The DNA Bomb

Modified Crops are In the Crosshairs Now. You May Be Next.

More realistic, argues Dr. George M. Church, director of the Lipper Center, would be a pathogen that targeted people with shared lifestyle traits. "[T]his could be more effective and less speculative." According to Church, such pathogens could be genetically modified organisms that activate when they encounter sexually transmitted diseases, for example, or drugs, either illicit or prescribed.

The Army of God Manifesto, gospel to anti-abortion extremists, allows chemical and biological weapons in the crusade. Now think of a virus or bacterial spore that attacks in the presence of RU-486.

Dr. Ken Alibek, the former first deputy chief of Biopreparat (the Soviet biological warfare program) and author of the book Biohazard, tempers his skepticism with a sense of wonder over developments like animal cloning and viral gene therapy, inconceivable a few short years ago. "Biotech is so advanced now, I would say practically everything is possible. You would be amazed at the difference between what was possible 20 years ago and now," he says.

With the vision of an H.G. Wells, a criminal mastermind might act today, stealing the combs and drinking glasses used by young up-and-comers for a diabolical gene bank. The villain needn't aim to kill the victims, but could instead steal their sanity. In April, a Johns Hopkins University team reported that some viruses, like herpes, might cause schizophrenia by triggering ancient viral DNA wedged into the human genome.

Nobel laureate geneticist Joshua Lederberg, president emeritus of Rockefeller University, expresses amazement at the progress of science, but also irritation at speculation about where it all might lead. "Use your unbridled imagination, and that's what you can have in the 21st century from genetics," he tells the Voice. "You can go to whatever possible science fiction you want, and it's impossible to prove that it's wrong."

But attacking farms with genetically modified pathogens may not be that many pages away. "Targeting biological weapons to crops seems a real threat," writes Dr. Nierman, of the Institute for Genomic Research.

Organisms designed to kill a species of plant would probably be derived from existing plagues. "A GM pathogen would undoubtedly be a modified version of a known and well-studied plant pathogen," Nierman explains, in an argument echoed by several scientists. "It would be modified to increase its pathogenicity"—its punch—"to targeted crop strains."

Experts identified four forces that could spark a genetic attack on food stocks: war, terrorism, ecological extremism, and agribusiness competition.

Belligerent nations might be tempted to use biological attacks as stand-ins for "ethnic bombs," for years a bogeyman of genetic science. Erasing an entire ethnic group without decimating your own would likely prove impossible, since genetic traits spill across cultures. Crops, on the other hand, are distinct, and can be attacked with stealth—providing an advantage for enemy states or rival agribusinesses. Unless the blight were delivered with an intercontinental missile, the resulting famine might even seem like a natural catastrophe.

That's a negative for terrorists, who exist to draw attention to themselves. The last thing a terrorist group wants is for its destruction to be mistaken for an act of God, notes Neal A. Pollard, founding director of the Terrorism Research Center, Inc. For that reason, explosives will rule for the foreseeable future. "Of course, this is all subject to change once the truck bomb no longer works as a weapon," he says, "or once some terrorist somewhere demonstrates that an exotic weapon like bioengineered pathogens actually can achieve the same publicity and fear as current weapons and tactics."

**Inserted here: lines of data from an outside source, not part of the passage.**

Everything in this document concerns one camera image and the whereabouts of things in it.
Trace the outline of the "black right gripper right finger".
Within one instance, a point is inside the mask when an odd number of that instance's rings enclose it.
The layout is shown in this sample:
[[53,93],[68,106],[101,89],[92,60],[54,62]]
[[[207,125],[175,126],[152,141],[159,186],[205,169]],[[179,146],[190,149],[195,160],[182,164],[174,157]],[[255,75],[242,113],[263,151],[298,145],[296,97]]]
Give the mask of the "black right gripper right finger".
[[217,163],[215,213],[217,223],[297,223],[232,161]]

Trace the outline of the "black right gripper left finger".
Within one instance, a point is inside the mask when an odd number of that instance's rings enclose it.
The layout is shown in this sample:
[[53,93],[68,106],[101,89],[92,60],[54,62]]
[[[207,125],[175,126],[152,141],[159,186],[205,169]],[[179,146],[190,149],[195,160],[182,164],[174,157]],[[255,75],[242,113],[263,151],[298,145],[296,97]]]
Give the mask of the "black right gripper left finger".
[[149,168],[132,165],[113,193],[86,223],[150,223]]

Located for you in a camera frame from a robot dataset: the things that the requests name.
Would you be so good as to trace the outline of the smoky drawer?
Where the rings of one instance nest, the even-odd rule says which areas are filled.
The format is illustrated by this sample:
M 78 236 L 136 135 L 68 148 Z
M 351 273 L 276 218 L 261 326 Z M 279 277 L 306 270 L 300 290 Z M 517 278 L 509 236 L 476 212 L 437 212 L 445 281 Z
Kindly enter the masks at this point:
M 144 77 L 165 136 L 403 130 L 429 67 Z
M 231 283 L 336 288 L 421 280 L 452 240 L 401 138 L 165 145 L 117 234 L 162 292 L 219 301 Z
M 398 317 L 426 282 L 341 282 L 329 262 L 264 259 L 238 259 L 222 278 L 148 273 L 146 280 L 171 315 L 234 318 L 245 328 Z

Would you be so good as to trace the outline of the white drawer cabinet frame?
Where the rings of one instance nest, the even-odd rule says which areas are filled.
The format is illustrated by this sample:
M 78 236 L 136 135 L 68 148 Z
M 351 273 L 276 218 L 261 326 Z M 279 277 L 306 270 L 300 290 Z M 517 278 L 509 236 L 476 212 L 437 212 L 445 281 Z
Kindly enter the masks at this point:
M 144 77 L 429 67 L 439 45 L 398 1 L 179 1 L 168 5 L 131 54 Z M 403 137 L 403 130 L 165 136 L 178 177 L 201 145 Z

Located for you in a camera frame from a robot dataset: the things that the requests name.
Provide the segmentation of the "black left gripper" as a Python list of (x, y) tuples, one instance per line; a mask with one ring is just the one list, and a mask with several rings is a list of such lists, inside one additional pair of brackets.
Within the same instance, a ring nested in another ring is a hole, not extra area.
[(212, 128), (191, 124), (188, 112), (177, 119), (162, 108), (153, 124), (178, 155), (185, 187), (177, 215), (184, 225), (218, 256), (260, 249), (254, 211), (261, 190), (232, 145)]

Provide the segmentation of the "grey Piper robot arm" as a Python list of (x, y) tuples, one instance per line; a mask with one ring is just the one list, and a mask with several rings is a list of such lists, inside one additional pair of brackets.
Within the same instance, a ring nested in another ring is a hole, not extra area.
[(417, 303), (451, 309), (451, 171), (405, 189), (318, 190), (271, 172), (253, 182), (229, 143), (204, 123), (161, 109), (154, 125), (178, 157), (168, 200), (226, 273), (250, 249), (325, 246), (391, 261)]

The U.S. had a brush with that kind of panic this year, delivered in an envelope to a small New York State dairy farm, a source at the Department of Agriculture says. The farmer opened the piece of mail to find a letter, purportedly from a cell of environmental radicals, telling him he'd just unwittingly released foot-and-mouth disease onto his farm. The envelope was flown to the biological research facility on New York's Plum Island, home of the North American stockpile of foot-and-mouth vaccine, where the threat was revealed to be a hoax.

Delivering effective agricultural pathogens abroad wouldn't be that easy. You'd have to create a bug powerful enough to wipe out a broad swathe of farmland, but smart enough to stop at the border. "I'm thinking of something like wheat rust," the White House official says. "Are you going to make an impact by knocking out a few acres in Indiana? Even foot-and-mouth is a perfect example. You can stop it. You can draw the line."

And if you couldn't, the pestilence unleashed on your enemy would spread like wildfire to your allies in the region. As with ethnic bombing, a genetic assault on a strain of crop is unlikely to line up with the political needs of a war. Imagine the result if the U.S. had used a "rice bomb" during the Vietnam War—starvation would have swept over not only the north, but America's allies in the region as well. It's just not a sharp enough tool for governments to covet.

In closer quarters, dietary strictures might provide a genetic shibboleth: You could aim for food on your neighbor's table, but not your own. Think of religious prohibitions on eating cows, pigs, and shellfish. By the logic of Church's "lifestyle targeting," you could wipe those foods out, or secretly transform them into poisons.